Nachum Shternheim or Nochem Sternheim (נחום שטרנהיים; December 7, 1876 - 1942) was Jewish poet, composer, and songwriter who wrote in Yiddish.
== Biography ==
Nachum Sternheim was born in Rzeszów, Austrian partition of Poland. to the family of Jehaj Natan Sternheim and Chaja Bilder. Some sources claim the family was Hasidic, but there is no evidence that he was raised in Hasidic tradition. He became a Zionist and was an activist of Poale Zion in Rzeszów. In 1908 he moved to the United States and worked at a factory in New York.
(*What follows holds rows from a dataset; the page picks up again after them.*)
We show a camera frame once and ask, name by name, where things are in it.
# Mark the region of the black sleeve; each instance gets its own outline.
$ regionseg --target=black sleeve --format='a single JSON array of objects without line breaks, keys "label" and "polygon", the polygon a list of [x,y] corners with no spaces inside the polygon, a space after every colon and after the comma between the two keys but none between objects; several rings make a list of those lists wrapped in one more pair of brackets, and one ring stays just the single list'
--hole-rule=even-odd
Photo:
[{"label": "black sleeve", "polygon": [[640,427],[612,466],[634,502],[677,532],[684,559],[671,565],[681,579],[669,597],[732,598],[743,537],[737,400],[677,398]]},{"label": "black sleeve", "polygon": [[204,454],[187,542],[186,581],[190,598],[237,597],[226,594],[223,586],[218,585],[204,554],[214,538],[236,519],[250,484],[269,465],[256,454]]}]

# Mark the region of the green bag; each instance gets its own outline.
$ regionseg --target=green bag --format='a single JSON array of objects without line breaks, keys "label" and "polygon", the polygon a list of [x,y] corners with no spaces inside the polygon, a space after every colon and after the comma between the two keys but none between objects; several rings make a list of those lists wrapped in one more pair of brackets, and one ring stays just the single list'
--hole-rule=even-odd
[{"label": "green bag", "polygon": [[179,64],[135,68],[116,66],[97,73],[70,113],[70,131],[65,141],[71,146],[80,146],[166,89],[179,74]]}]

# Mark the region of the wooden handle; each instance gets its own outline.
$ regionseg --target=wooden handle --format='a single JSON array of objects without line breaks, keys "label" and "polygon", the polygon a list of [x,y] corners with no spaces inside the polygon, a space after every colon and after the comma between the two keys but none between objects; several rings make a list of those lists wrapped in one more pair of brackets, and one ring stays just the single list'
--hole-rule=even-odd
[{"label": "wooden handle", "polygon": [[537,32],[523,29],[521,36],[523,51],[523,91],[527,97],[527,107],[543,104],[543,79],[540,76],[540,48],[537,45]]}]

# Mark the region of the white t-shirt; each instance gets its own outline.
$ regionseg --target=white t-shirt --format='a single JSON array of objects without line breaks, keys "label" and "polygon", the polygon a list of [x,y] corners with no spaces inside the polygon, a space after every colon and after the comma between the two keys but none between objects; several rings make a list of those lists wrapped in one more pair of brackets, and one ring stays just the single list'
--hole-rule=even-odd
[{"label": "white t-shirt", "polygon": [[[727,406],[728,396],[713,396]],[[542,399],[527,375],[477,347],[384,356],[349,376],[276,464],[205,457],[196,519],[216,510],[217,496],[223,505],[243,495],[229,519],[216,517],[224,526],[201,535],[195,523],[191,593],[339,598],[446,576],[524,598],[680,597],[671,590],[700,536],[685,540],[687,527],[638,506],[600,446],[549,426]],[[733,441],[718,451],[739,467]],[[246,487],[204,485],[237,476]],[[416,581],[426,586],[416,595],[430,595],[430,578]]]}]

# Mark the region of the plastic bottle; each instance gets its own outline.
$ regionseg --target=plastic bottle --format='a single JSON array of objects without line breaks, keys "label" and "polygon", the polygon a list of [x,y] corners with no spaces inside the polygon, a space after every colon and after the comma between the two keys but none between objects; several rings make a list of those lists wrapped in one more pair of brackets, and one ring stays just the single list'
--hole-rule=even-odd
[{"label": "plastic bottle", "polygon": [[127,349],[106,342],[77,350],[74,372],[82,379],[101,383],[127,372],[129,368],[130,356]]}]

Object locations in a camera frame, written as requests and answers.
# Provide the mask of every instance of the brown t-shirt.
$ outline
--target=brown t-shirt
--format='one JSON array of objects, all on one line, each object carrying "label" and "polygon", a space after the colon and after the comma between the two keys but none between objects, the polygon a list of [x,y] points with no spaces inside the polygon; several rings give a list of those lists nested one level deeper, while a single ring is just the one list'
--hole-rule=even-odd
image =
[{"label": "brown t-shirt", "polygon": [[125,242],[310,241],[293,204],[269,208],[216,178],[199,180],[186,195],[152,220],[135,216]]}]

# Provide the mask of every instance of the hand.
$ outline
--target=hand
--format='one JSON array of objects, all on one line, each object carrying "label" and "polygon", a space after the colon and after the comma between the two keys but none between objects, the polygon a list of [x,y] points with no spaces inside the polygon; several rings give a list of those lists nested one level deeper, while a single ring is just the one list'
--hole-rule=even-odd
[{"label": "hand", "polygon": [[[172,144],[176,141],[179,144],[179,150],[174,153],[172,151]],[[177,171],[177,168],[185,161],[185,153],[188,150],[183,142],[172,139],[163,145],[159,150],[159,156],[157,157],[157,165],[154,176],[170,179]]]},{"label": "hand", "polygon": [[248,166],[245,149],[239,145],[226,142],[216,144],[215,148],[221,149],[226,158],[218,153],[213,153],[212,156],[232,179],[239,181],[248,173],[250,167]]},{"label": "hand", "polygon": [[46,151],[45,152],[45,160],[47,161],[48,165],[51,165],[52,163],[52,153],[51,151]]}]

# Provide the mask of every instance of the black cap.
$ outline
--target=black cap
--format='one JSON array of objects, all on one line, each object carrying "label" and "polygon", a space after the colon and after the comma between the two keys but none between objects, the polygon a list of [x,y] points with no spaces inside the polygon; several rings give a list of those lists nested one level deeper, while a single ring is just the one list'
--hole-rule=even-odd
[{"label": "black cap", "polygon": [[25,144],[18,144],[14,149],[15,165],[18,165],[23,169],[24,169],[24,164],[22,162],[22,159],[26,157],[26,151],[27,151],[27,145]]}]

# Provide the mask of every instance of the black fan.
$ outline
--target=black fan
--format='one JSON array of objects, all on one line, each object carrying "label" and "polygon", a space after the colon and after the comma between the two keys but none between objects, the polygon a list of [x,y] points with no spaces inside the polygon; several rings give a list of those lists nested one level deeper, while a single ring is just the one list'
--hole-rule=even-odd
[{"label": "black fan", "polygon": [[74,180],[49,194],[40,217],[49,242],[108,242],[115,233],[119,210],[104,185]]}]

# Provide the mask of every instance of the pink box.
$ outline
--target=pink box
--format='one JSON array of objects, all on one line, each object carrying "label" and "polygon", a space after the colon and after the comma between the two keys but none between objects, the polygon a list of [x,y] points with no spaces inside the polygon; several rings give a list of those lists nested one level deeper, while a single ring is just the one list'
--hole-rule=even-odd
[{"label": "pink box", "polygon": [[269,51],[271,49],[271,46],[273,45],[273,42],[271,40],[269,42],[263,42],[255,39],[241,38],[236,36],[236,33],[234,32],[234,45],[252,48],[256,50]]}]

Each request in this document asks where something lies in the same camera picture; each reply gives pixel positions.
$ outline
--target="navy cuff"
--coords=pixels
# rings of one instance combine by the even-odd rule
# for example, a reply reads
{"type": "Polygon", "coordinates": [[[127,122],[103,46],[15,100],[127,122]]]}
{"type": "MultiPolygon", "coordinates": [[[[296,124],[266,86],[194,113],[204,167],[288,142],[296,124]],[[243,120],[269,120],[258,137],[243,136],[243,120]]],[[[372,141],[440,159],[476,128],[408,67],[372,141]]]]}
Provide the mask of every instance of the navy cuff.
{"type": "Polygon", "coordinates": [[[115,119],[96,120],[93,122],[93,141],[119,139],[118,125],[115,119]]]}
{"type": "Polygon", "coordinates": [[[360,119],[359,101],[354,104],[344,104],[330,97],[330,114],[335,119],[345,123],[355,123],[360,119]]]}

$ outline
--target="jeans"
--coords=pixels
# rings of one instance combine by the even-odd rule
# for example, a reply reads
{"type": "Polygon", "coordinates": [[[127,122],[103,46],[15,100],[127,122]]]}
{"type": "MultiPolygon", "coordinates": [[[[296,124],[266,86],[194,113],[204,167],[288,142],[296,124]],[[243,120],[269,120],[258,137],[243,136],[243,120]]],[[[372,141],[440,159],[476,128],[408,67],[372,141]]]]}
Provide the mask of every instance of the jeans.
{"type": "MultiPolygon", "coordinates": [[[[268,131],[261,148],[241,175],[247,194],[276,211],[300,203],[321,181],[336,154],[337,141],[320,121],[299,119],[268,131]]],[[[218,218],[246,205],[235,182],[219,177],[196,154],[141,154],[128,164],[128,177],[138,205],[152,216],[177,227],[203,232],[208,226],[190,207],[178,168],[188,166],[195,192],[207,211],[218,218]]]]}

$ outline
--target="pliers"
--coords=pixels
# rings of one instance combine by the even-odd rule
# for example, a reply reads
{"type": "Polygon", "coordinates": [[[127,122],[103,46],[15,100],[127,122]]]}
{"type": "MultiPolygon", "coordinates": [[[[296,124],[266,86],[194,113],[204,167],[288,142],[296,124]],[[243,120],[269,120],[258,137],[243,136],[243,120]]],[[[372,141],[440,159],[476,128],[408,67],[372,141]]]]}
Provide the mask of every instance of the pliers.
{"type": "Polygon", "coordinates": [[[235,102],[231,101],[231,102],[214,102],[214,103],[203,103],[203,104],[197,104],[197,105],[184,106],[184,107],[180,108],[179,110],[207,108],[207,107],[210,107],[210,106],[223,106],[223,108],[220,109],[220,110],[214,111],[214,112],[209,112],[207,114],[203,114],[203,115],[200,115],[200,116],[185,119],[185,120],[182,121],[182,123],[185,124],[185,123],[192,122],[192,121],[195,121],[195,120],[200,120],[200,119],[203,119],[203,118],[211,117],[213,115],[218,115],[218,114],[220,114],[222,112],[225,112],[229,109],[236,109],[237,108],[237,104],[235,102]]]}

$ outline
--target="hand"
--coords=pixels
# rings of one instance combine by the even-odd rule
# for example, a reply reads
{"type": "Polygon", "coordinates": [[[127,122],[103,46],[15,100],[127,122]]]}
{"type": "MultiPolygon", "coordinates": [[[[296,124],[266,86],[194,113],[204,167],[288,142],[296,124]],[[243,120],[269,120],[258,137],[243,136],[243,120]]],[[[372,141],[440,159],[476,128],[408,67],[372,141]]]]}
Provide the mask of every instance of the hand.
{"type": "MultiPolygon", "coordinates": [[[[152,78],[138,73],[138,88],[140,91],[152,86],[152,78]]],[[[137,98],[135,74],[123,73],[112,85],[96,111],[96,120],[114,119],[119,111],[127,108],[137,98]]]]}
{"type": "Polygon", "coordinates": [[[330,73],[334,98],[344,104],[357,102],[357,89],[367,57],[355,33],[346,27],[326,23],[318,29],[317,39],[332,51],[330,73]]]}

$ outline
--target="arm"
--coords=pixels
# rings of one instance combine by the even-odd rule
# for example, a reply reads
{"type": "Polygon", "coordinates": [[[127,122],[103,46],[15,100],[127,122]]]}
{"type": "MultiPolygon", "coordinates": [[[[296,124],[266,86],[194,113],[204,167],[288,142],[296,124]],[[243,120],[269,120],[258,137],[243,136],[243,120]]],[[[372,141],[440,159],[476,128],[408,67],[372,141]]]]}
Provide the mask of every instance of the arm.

After some time he moved to the West Coast and started writing as a musician and composer in the emerging film industry. For unknown reasons, in 1912 he returned to Rzeszów. Upon return lectured on Jewish national poetry, wrote songs and performed in Jewish communities of Galicia. His first songs were published in the Wachenblatt newspaper, later by Goldberg printing house, Rzeszów.

The circumstances and even year of his death is uncertain: 1942 or 1943.

Gila Flam and Dov Noy published a collection of Shternheim's works, Hobn Mir a Nigndl (We Have a Little Tune). The song of the Yiddish „Troubadour” Nokhem Shternheim, which includes a short biographical notice.

==Known songs==
- Onzer Nigundel (אונדזער ניגונדל "Our Little Nigun"); for a long time considered to be a folk song.
- Friday Night (פֿרײַטיק אױף דער נאַכט). It may be heard on the 1993 album Ałef-Bejs by Sława Przybylska
- Gila Flam found that Shternheim published two songs, "Dos Redl" (The wheel) and "Di Parodye Zum Redl" (Parody on the wheel), to the same tune as Papirosn (which was a contrafact itself).
- "Malkele" or "Tayere Malkele" (טײַערע מלכּהלע) ("Dear Malkele") (Malkele is a diminutive of Malka)
- "Legionen Marsch" (לעגיונען מארש)

==Family==
Nachum had brother, Efraim, born on July 14, 1879, and a sister, Riwa, born on November 1, 1891. On March 21, 1926, Nachum Sternheim married Ernestyna Rabb, and despite lack of children and him being over 20 years older than his wife, the marriage was successful.